• **Your task**: Restate, word for word, every line of the data.

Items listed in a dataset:
-*-*-
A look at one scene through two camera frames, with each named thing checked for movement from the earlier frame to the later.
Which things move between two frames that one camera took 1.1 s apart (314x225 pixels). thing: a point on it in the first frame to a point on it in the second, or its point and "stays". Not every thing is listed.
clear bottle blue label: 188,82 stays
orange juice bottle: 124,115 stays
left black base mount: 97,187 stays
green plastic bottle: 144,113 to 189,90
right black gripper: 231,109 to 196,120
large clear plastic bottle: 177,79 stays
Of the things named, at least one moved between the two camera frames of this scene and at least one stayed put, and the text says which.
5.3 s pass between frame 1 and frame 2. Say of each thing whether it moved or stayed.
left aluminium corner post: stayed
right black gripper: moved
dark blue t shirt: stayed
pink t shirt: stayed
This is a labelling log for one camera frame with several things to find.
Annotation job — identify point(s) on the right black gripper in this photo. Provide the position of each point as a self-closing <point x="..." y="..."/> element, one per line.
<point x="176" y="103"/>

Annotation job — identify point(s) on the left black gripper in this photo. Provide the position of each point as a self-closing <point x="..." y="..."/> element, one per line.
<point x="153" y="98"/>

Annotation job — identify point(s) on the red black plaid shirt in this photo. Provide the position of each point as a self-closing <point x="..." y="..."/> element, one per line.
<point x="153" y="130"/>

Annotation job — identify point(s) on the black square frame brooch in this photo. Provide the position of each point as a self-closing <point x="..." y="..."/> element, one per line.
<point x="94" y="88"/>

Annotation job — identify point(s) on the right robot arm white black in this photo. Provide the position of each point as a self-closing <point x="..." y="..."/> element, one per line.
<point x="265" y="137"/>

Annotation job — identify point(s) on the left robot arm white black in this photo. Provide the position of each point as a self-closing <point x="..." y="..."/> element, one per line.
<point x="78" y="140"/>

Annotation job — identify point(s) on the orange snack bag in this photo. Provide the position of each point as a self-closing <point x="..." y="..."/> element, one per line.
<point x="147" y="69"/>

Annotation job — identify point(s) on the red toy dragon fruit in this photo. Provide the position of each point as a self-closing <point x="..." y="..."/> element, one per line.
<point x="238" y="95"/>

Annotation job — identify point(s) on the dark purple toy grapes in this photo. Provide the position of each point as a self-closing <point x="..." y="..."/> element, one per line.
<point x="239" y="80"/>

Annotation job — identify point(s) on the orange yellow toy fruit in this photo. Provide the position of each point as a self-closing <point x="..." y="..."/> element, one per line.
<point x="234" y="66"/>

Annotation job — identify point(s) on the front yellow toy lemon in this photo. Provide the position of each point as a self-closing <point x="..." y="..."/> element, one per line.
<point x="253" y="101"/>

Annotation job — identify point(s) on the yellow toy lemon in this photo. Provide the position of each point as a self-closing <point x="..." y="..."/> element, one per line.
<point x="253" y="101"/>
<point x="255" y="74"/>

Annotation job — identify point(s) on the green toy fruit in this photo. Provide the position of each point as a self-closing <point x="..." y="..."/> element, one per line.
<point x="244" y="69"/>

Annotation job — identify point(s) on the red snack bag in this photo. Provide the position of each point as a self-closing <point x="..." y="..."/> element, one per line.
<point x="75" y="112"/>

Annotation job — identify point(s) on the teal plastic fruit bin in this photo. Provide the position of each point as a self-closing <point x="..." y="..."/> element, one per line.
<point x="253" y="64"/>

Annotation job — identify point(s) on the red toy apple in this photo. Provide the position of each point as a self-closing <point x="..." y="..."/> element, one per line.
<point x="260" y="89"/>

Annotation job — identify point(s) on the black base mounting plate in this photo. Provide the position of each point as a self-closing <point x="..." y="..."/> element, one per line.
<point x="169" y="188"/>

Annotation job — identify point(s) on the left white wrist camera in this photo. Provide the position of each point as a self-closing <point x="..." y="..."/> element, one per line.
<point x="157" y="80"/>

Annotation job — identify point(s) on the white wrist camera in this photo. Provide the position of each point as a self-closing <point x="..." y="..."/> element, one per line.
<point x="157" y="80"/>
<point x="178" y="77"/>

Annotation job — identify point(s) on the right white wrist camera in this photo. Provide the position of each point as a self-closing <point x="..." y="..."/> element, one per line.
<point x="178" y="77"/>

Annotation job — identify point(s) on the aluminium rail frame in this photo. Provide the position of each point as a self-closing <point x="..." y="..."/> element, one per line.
-*-*-
• **Result below**:
A look at one scene through two camera frames, with each named thing checked for movement from the earlier frame to the later.
Which things move between two frames that one camera took 1.1 s apart (314x225 pixels). thing: a point on it in the first frame to a point on it in the second, or its point and "stays". Not every thing is listed.
clear bottle blue label: 188,82 stays
orange juice bottle: 124,115 stays
left black base mount: 97,187 stays
green plastic bottle: 144,113 to 189,90
right black gripper: 231,109 to 196,120
large clear plastic bottle: 177,79 stays
Of the things named, at least one moved between the two camera frames of this scene and at least one stayed put, and the text says which.
5.3 s pass between frame 1 and frame 2. Say of each thing whether it moved or stayed.
left aluminium corner post: stayed
right black gripper: moved
dark blue t shirt: stayed
pink t shirt: stayed
This is a labelling log for one camera frame with several things to find.
Annotation job — identify point(s) on the right black gripper in this photo. Provide the position of each point as a self-closing <point x="..." y="..."/> element, one per line.
<point x="176" y="103"/>

Annotation job — identify point(s) on the left black gripper in this photo. Provide the position of each point as a self-closing <point x="..." y="..."/> element, one per line.
<point x="153" y="98"/>

Annotation job — identify point(s) on the red black plaid shirt in this photo. Provide the position of each point as a self-closing <point x="..." y="..."/> element, one per line.
<point x="153" y="130"/>

Annotation job — identify point(s) on the black square frame brooch in this photo. Provide the position of each point as a self-closing <point x="..." y="..."/> element, one per line.
<point x="94" y="88"/>

Annotation job — identify point(s) on the right robot arm white black in this photo. Provide the position of each point as a self-closing <point x="..." y="..."/> element, one per line.
<point x="265" y="137"/>

Annotation job — identify point(s) on the left robot arm white black in this photo. Provide the position of each point as a self-closing <point x="..." y="..."/> element, one per line.
<point x="78" y="140"/>

Annotation job — identify point(s) on the orange snack bag in this photo. Provide the position of each point as a self-closing <point x="..." y="..."/> element, one per line.
<point x="147" y="69"/>

Annotation job — identify point(s) on the red toy dragon fruit in this photo. Provide the position of each point as a self-closing <point x="..." y="..."/> element, one per line.
<point x="238" y="95"/>

Annotation job — identify point(s) on the dark purple toy grapes in this photo. Provide the position of each point as a self-closing <point x="..." y="..."/> element, one per line.
<point x="239" y="80"/>

Annotation job — identify point(s) on the orange yellow toy fruit in this photo. Provide the position of each point as a self-closing <point x="..." y="..."/> element, one per line.
<point x="234" y="66"/>

Annotation job — identify point(s) on the front yellow toy lemon in this photo. Provide the position of each point as a self-closing <point x="..." y="..."/> element, one per line.
<point x="253" y="101"/>

Annotation job — identify point(s) on the yellow toy lemon in this photo. Provide the position of each point as a self-closing <point x="..." y="..."/> element, one per line.
<point x="253" y="101"/>
<point x="255" y="74"/>

Annotation job — identify point(s) on the green toy fruit in this photo. Provide the position of each point as a self-closing <point x="..." y="..."/> element, one per line.
<point x="244" y="69"/>

Annotation job — identify point(s) on the red snack bag in this photo. Provide the position of each point as a self-closing <point x="..." y="..."/> element, one per line.
<point x="75" y="112"/>

Annotation job — identify point(s) on the teal plastic fruit bin in this photo. Provide the position of each point as a self-closing <point x="..." y="..."/> element, one per line.
<point x="253" y="64"/>

Annotation job — identify point(s) on the red toy apple in this photo. Provide the position of each point as a self-closing <point x="..." y="..."/> element, one per line.
<point x="260" y="89"/>

Annotation job — identify point(s) on the black base mounting plate in this photo. Provide the position of each point as a self-closing <point x="..." y="..."/> element, one per line.
<point x="169" y="188"/>

Annotation job — identify point(s) on the left white wrist camera in this photo. Provide the position of each point as a self-closing <point x="..." y="..."/> element, one per line.
<point x="157" y="80"/>

Annotation job — identify point(s) on the white wrist camera in this photo. Provide the position of each point as a self-closing <point x="..." y="..."/> element, one per line.
<point x="157" y="80"/>
<point x="178" y="77"/>

Annotation job — identify point(s) on the right white wrist camera in this photo. Provide the position of each point as a self-closing <point x="..." y="..."/> element, one per line.
<point x="178" y="77"/>

Annotation job — identify point(s) on the aluminium rail frame in this photo. Provide the position of each point as a self-closing <point x="..." y="..."/> element, one per line.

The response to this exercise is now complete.